Este es mi nombre. Compuesto por una serie de tonos e intensidades.
A veces me despierto salvaje y desmedido.
Claro que es un bosque, siempre ha sido un bosque. Cada arbusto cada trozo de madera cada gusano que se arrastra cada flor que anima el camino cada río atraviesa la viva conexión entre carcajadas. Estalacticas y estalagmitas. Largas y punzantes. Atrabésame.
Es común tratar de destruírme cada mediodía.
El ego aburrido en la esquina de la pista de baile observa cómo el carnaval se alza por debajo de todas las cosas el susurro que abraza no es más que el eco de una constelación rendida al azar. Para despedir en un estallido el estado de conciencia que amarga y corona. El sol nace cada día y el cuerpo se alegra con su presencia. Agita la cabeza, nubla la vista.
Por las tardes, mis manos trazan una oscura melancolía. ¿Y la lágrima? Aún no he encontrado la cama adecuada, aún no sé dónde acoger la lágrima. Que son reales, he aprendido que fueron reales. Aún no entiendo qué ocurrió: si fue lo que sentí o si sentí lo que fui. Aún no comprendo cómo no vuelven, ya no están, ya no me conocen. Añorar el rostro indómito, el espíritu que se derrama, que se hace fluido: esa lágrima. Cómo sentir la falta de vacío.
También me atrevo con manifiestos, que claman e incitan. Quizás ya no tengas nada que decir... quizá el mar más azul haya pasado a mejor vida... quizá la última rama del árbol más solitario es el fruto prohibido... quizá no te hayan dejado claro que lo bello es lo inalcalzable... quizá es momento de triturarte y pasar a ser puré... Pero, en fin, encuentra la jaula que te haga feliz, que te mantenga en equilibrio, encuentra esa puta jaula y ocúpate, por el resto de tu vida, de prender fuego a cada barrote, a tratar de arrancar el último clavo que te ata a ese maldito equilibrio. Desdibuja.
Pero la noche es mi mayor cobijo. Fértil en tonalidades, en máscaras que no dejan de aparecer. Hay días en los que me gustaría empezar un texto con estas palabras.
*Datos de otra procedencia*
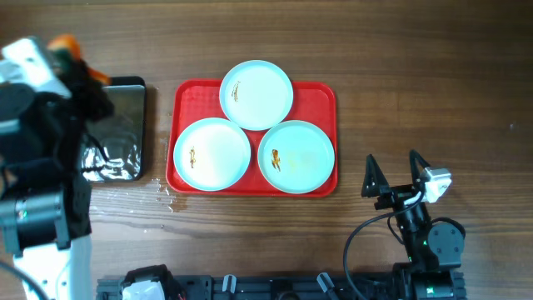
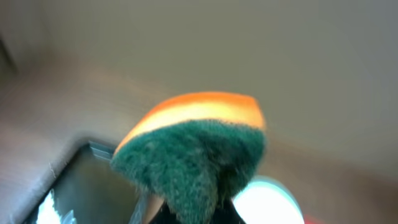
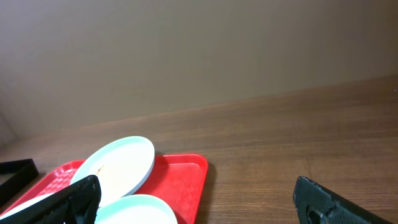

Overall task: Clean dirty plates on tray and stack at the side
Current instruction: 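Carry the sponge with the left gripper over the lower-left plate, then scrub the lower-left white plate with the sponge in the left gripper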

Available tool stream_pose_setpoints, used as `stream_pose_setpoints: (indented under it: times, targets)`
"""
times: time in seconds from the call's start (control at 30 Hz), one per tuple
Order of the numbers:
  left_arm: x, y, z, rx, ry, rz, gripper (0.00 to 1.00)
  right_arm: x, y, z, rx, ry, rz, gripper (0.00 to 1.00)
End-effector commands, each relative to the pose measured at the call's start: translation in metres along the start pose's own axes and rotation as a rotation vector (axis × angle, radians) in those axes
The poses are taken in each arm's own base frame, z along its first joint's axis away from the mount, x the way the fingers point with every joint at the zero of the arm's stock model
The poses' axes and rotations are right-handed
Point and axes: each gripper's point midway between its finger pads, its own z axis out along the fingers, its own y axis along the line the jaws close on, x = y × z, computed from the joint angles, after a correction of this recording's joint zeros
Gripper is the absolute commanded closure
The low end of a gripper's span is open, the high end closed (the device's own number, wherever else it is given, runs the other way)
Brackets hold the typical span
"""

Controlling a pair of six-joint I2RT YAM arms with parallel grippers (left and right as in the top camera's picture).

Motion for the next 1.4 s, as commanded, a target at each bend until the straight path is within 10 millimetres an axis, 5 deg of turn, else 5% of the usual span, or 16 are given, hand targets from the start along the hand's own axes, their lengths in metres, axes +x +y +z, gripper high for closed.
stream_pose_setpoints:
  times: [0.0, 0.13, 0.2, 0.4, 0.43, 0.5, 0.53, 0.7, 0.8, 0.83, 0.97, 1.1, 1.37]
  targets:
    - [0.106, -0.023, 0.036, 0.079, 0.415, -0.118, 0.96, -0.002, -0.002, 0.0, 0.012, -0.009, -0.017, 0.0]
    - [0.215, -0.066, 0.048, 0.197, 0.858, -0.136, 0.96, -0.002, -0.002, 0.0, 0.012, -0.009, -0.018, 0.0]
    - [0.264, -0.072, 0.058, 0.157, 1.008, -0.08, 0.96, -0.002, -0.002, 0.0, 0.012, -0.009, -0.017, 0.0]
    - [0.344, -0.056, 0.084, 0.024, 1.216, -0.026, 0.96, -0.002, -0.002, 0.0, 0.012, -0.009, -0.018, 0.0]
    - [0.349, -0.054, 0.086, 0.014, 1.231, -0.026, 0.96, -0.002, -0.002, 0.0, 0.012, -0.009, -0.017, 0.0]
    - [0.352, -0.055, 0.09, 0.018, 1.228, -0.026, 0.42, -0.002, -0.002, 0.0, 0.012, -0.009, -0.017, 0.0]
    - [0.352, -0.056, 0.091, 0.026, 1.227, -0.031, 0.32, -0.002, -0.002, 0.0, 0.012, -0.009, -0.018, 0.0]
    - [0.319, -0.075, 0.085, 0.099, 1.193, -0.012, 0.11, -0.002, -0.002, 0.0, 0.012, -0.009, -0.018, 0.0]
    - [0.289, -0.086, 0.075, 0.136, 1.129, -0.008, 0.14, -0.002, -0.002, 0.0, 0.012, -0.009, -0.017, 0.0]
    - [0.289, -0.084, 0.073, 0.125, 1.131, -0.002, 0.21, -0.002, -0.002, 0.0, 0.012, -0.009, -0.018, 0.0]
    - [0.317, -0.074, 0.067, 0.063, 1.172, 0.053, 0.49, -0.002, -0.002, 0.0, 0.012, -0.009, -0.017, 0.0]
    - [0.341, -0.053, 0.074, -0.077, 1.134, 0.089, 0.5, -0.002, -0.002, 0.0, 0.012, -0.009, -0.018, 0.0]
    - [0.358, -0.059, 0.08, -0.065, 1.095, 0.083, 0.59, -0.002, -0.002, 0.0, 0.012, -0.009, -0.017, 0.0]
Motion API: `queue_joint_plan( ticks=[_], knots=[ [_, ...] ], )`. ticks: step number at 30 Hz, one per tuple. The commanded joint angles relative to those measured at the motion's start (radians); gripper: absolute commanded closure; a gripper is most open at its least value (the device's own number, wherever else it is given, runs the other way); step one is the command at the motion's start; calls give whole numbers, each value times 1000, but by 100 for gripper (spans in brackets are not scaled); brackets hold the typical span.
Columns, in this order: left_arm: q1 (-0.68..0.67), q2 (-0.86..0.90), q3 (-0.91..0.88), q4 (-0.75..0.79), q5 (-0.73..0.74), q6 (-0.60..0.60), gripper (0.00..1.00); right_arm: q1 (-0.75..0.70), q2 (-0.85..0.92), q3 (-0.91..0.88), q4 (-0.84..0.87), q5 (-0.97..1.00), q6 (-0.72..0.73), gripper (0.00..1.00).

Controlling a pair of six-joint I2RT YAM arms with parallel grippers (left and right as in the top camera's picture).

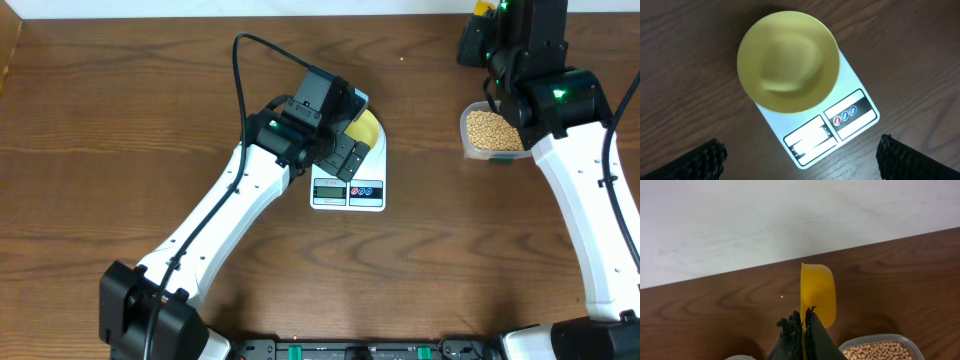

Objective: Scoop item into bowl and weigh 50g on scale
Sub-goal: 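Move the left gripper forward over the scale's button panel, then lower the left gripper finger onto the scale's red power button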

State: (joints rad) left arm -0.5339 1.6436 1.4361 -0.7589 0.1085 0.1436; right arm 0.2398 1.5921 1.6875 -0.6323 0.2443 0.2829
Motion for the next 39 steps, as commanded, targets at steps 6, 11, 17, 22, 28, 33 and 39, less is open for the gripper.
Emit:
queue_joint_plan(
  ticks=[6,11,17,22,28,33,39],
  knots=[
    [-7,-8,-25,-4,-59,-74,2,2,-21,14,-9,19,-23,99],
    [-40,8,-25,-15,-122,-74,2,1,-21,14,-16,19,-26,99],
    [-86,22,-26,-26,-159,-74,2,2,-21,14,-16,19,-30,99],
    [-87,44,-27,-34,-159,-75,2,2,-21,14,-20,19,-30,99],
    [-88,93,-27,-43,-159,-75,2,2,-21,14,-20,19,-30,99],
    [-88,130,-27,-45,-159,-75,3,2,-21,14,-26,19,-30,99],
    [-88,169,-27,-45,-159,-75,2,2,-21,14,-37,19,-30,99]
  ],
)
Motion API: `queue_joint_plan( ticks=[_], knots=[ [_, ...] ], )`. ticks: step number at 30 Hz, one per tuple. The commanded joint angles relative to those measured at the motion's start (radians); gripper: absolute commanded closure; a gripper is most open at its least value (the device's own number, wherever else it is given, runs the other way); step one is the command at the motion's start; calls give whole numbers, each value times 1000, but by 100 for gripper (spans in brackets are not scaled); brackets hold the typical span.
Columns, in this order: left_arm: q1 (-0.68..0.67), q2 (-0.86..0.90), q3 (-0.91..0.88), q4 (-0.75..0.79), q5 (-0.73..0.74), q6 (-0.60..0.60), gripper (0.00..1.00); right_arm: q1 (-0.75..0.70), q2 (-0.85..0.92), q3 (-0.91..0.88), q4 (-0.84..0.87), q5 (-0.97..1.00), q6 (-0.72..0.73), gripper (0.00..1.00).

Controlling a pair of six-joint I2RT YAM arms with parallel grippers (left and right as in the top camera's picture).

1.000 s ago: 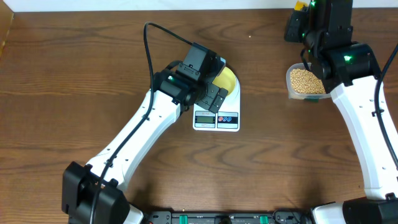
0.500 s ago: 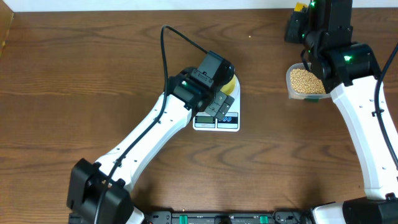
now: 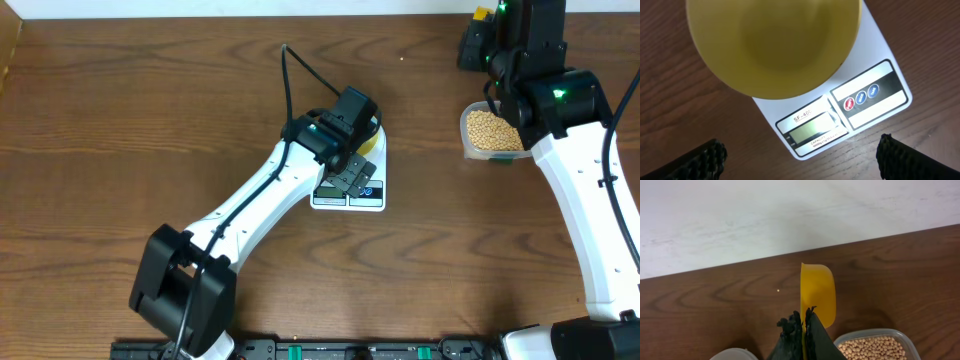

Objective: Scoop item into bowl and weigh 50g on scale
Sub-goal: 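Lower the left gripper finger onto the scale's red power button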

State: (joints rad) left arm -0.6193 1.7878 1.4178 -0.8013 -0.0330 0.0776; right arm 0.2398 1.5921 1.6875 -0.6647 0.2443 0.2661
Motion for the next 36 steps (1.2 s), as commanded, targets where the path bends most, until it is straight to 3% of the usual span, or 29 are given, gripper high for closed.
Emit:
queue_joint_plan(
  ticks=[1,26,30,36],
  knots=[
    [-2,31,-9,-3,-18,-9,3,2,-21,14,-6,19,-13,99],
    [-2,120,-10,0,-34,-13,3,2,-17,14,-8,19,-13,99],
    [-2,120,-10,6,-100,-77,3,2,-14,14,-17,19,-13,99],
    [-13,120,-10,7,-100,-79,2,2,-14,14,-19,19,-13,99]
  ],
)
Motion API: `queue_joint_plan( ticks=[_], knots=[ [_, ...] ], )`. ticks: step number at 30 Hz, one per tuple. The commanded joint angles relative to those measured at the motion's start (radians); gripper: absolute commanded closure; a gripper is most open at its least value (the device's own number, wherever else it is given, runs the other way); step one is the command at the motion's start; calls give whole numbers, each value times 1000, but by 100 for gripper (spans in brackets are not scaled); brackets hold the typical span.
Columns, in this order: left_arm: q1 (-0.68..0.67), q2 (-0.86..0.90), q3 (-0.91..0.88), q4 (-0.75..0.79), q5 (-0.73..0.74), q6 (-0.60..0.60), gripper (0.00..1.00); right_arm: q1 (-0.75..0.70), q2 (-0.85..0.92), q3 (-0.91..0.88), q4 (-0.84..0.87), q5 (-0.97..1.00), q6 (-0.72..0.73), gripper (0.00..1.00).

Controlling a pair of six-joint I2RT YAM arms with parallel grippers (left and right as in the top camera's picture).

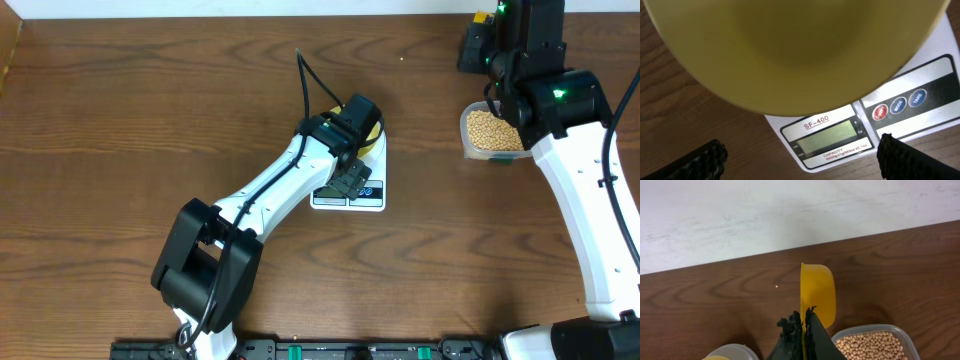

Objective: Scoop item into bowl and weigh 50g on scale
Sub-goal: 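Lower the left gripper finger onto the scale's red power button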

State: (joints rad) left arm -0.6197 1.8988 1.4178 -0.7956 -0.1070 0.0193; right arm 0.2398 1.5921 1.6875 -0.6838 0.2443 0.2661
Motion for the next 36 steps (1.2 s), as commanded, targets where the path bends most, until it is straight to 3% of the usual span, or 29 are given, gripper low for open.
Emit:
queue_joint_plan(
  ticks=[1,36],
  knots=[
    [-16,9,-10,2,-26,-21,2,2,-14,14,0,19,-13,99],
    [-41,9,-90,109,-48,6,2,2,-14,14,-3,19,-13,99]
  ],
)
Ahora enserio, tampoco muy enserio, más a risa, hay días en los que has respirado más allá de la atmósfera. Esos que te dejan tumbado en la cama, antes de dormir, deseando atrapar de nuevo aquello que te hizo temblar. Algo tembló: te paras a pensar y tampoco aciertas qué fue exactamente. Pero sentías que temblaba, que lo que estaba ahí en un momento podría no estar al siguiente, sentías que cada palabra era una roca que se desprendía del monte. Eres un gran monte rocoso boscoso y hasta desértico, un monte que alberga vida, un monte que se va desprendiendo de sus rocas. Uno de esos días en los que has visitado tres iglesias de cuatro religiones distintas, has comido sin tener hambre y has agitado lo frágil. Un pequeño detalle no es ya un pequeño detalle, es la autopista que cruza el espacio de sentido diario, sin intermediarios, tú y tus cabilaciones.
Un día lupa: aumenta la dimensión de cada esquina que has girado. Un día que te deja tumbado en la cama, antes de dormir, deseando cerrar los ojos y poder mirarte. Tampoco sabrías muy bien qué ponerte en un día de estos. En realidad te das cuenta al final del recorrido, en realidad tampoco tuviste tiempo de pensar en qué ponerte. Más bien sabías que lo que te ibas a poner era lo que te querías poner. El resto daba un poco igual. El pan, integral. Los huevos, mejor cocidos. El ambiente, córtamelo en trozos. Tus ruidos, en plato hondo. El reloj se ha ido de copas. Ha pedido un zumo de naranja y le han sacado un whisky doble. No ha dicho nada, juró que ese día no habría mesura. Aunque supo que las previsiones anunciaban lluvia, se puso chancletas: alega locura transitoria. Promete que no volverá a medir otro reloj, promete que nunca marcará la hora.